Si cet exemple témoigne d’une situation absurde, l’évaluation a cependant des vertus. Nous « vivons dans une ère de l’évaluation, de la mesure permanente et de la croyance en la vertu selon laquelle la publication de toutes ces données crée de la transparence » 1 . Alors que le secteur de l’économie sociale et solidaire pèse 10% de l’emploi, 110 milliards d’euros de chiffres d’affaires et mobilise 22 millions de bénévoles, n’est-il pas légitime de chercher à mesurer ses effets sur la société ? Se réclamer d’organisations capables de transformer la société nécessite de la méthode si nous voulons être pris pleinement au sérieux, en gardant à l’esprit que « tout ce qui est excessif est insignifiant2 » !
Les guides et les approches méthodologiques sont nombreux et entraînent avec eux des controverses, tant le sujet est vaste. C’est tout l’enjeu des travaux menés conjointement par la Fonda, l’Avise et le labo de l’ESS - en lien étroit avec nos écosystèmes – qui ont cherché à la fois à définir le but recherché lorsque nous décidons de mesurer notre impact et à proposer une approche méthodologique. Loin de nous l’idée de chercher à réduire la valeur sociale de l’ESS en litanie de chiffres. Il s’agit bien au contraire de rendre compte de la richesse d’un secteur trop souvent considéré en fonction de ses coûts plutôt que de ses apports.
Prenant appui sur les travaux de Michael Porter et Mark Kramer, Yannick Blanc a eu la brillante intuition de considérer l’ESS en tenant compte de son inscription dans des chaînes de valeur à l’échelle d’un territoire.

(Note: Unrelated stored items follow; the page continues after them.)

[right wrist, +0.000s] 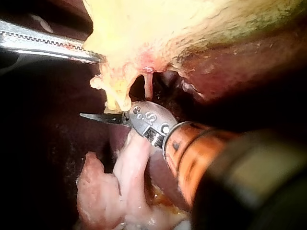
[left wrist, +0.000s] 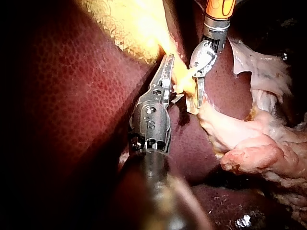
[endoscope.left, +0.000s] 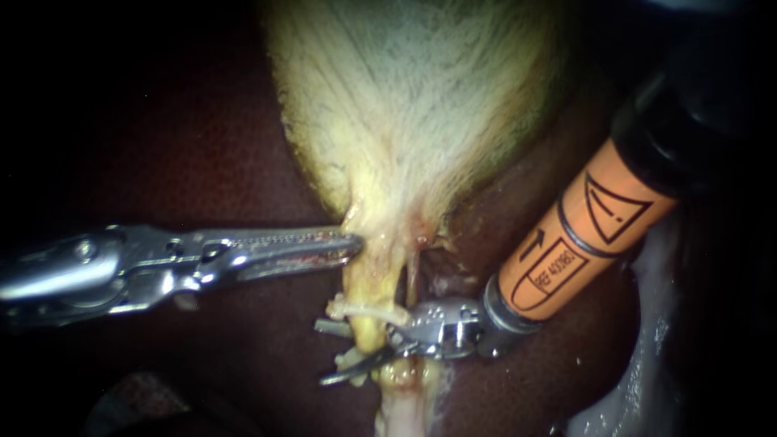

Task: Go to the cutting position left tube

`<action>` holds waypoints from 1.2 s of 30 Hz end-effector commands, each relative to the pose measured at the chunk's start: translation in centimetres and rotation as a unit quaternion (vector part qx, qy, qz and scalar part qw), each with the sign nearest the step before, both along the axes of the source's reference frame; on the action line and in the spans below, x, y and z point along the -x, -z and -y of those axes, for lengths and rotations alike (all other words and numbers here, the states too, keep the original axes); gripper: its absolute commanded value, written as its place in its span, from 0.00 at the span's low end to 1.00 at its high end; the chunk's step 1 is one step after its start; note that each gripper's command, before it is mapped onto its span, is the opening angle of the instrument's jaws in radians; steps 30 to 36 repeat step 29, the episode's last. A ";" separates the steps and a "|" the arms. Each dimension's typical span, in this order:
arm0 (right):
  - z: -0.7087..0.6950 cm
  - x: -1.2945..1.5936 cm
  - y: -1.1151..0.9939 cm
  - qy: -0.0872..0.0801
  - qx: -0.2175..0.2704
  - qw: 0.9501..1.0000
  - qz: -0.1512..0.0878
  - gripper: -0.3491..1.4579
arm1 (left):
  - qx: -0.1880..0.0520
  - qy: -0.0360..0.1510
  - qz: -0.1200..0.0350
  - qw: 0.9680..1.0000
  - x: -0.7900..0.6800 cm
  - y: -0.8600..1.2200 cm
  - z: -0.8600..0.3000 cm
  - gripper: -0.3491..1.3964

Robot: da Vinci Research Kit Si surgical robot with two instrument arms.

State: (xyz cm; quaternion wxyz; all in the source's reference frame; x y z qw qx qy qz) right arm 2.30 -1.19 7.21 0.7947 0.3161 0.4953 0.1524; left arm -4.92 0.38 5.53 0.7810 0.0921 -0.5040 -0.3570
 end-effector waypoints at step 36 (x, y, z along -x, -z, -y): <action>0.04 -0.06 -0.03 -0.002 -0.001 1.000 0.000 0.89 | 0.000 0.001 0.000 1.000 0.02 -0.01 0.00 0.18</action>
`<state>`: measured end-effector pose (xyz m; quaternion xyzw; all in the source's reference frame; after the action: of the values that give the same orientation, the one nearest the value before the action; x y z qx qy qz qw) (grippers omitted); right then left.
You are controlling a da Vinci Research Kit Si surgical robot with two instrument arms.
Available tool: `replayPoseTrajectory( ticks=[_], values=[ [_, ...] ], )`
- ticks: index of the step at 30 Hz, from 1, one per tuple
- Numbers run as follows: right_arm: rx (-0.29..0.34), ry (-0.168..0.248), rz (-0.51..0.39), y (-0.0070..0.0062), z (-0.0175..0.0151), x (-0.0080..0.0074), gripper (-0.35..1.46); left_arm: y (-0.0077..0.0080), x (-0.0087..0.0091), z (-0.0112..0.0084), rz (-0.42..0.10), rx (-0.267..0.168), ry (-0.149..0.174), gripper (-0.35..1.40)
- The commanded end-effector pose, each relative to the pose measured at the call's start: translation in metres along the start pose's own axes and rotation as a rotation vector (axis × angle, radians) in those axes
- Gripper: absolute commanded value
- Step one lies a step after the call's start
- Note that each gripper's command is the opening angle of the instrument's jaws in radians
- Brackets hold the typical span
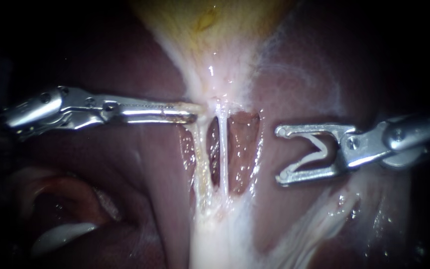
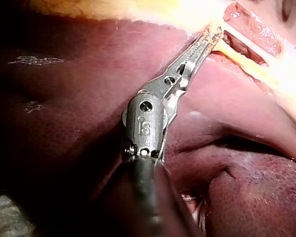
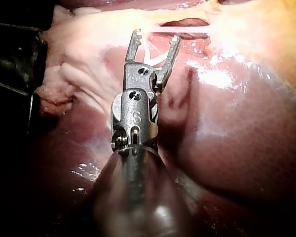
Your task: Grabbing gallbladder
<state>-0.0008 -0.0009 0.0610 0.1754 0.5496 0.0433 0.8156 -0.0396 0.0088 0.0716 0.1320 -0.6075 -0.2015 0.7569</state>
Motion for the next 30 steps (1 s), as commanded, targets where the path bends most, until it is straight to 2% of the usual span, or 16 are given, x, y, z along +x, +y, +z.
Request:
replayPoseTrajectory(
  ticks=[1, 9, 16, 30],
  values=[
    [0.000, 0.000, 0.000, 0.0000, 0.0000, 0.0000, 0.44, 0.0001, -0.0002, -0.0003, -0.002, -0.003, -0.002, -0.35],
    [0.000, 0.000, 0.000, 0.0000, 0.0000, 0.0000, 0.44, 0.0003, -0.0031, -0.0036, -0.026, -0.023, -0.034, -0.35],
    [0.000, 0.000, 0.000, 0.0000, 0.0000, 0.0000, 0.44, -0.0002, -0.0051, -0.0051, -0.040, -0.031, -0.053, -0.35],
    [0.000, 0.000, 0.000, 0.0000, 0.0000, 0.0000, 0.44, -0.0002, -0.0051, -0.0052, -0.040, -0.035, -0.052, -0.35]
  ],
)
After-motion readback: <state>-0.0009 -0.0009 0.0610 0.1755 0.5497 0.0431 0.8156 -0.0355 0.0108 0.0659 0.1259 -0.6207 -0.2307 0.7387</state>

Michael Porter, l’un des professeurs de management à Harvard des plus influents, a théorisé d’un point de vue business le concept de shared value (valeur partagée) selon lequel « la compétitivité des entreprises et la vitalité de leur environnement social sont dépendants3 ». Par parallélisme, un acteur social financé par la dépense publique ne recherche pas son efficacité pour lui-même mais pour contribuer à la création de valeur sociale.
Dit autrement, les associations sont des contributeurs de premiers plans à l’innovation sociale. Pour ne pas en rester à une dimension purement théorique et conceptuelle, la Fonda s’est lancée dans des expérimentations de terrain, qui permettront de mettre en avant ce potentiel innovant des associations et de décrire leurs mécanismes de création de valeur.
Loin de constituer un effet de mode, l’évaluation et la mesure d’impact sont des conditions indispensables à la réussite de l’atteinte de nos objectifs communs. Vouloir collectivement atteindre les ODD en 2030 nécessite des outils de mesure construits collectivement et patiemment, qui se situent au carrefour du contrôle, de la connaissance et de la transparence.